**WORK REQUIRED:**
Copy out precisely the lines from the start of the data through the line with "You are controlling", and keep pictures out of it.
*** SOURCE DATA ***
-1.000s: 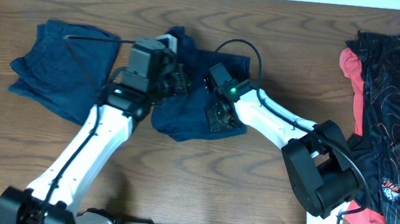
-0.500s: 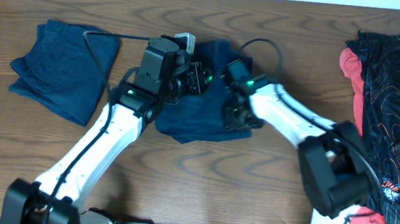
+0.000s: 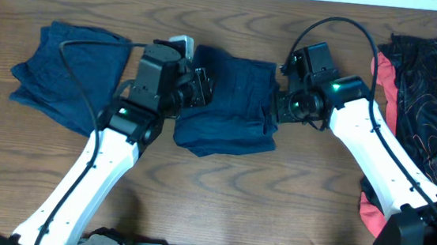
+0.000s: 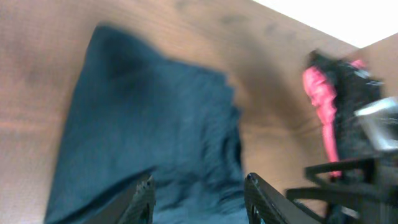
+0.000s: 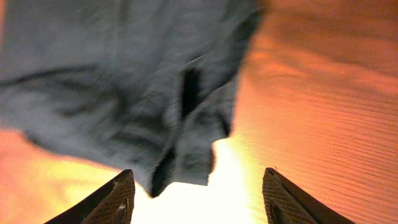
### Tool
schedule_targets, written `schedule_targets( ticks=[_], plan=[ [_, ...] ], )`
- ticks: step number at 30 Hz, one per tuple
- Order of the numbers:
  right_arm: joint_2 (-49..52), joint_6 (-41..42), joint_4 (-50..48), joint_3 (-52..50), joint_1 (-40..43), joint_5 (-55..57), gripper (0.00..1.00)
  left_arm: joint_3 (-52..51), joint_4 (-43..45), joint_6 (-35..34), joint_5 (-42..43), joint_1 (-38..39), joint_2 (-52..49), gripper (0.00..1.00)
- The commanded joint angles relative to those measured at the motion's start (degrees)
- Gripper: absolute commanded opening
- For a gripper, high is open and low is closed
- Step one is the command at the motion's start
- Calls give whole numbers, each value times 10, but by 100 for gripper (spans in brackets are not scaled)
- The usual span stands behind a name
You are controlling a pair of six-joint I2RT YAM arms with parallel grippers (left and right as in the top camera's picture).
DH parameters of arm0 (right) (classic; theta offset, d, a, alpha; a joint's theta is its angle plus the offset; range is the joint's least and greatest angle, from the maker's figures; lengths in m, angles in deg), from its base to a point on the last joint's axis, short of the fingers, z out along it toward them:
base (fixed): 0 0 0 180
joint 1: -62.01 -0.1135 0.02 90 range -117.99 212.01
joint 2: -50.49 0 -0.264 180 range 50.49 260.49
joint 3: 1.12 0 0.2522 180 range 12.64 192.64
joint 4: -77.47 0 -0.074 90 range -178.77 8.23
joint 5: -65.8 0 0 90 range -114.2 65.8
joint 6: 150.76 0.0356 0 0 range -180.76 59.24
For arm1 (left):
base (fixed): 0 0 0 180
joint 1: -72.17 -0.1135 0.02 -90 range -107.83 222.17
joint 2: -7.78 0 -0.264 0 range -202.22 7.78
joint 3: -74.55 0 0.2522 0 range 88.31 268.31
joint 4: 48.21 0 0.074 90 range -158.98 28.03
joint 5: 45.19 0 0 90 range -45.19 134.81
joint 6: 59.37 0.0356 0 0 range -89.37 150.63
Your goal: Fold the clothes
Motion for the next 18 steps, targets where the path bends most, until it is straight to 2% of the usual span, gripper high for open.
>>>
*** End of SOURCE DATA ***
**TASK OUTPUT:**
-1.000s: 
-0.500s: 
+0.000s: 
+0.000s: 
+0.000s: 
### Tool
schedule_targets, written `schedule_targets( ticks=[_], plan=[ [_, ...] ], )`
- ticks: step number at 30 Hz, one per tuple
- Order of the numbers:
  right_arm: joint_2 (-49..52), joint_6 (-41..42), joint_4 (-50..48), joint_3 (-52..50), joint_1 (-40..43), joint_5 (-55..57), gripper (0.00..1.00)
  left_arm: joint_3 (-52..51), joint_4 (-43..45), joint_6 (-35..34), joint_5 (-42..43), joint_1 (-38..39), joint_2 (-52..49), gripper (0.00..1.00)
- The commanded joint angles relative to those measured at the motion's start (degrees)
- Gripper: absolute commanded opening
- For a gripper, high is open and low is closed
- Step one is the command at the motion's start
- Calls give whole numbers, each value times 10, but by 100 for gripper (spans in brackets are not scaled)
- The usual span stands behind a name
You are controlling a pair of six-joint I2RT YAM arms with parallel grippers (left and right as in the top camera's picture).

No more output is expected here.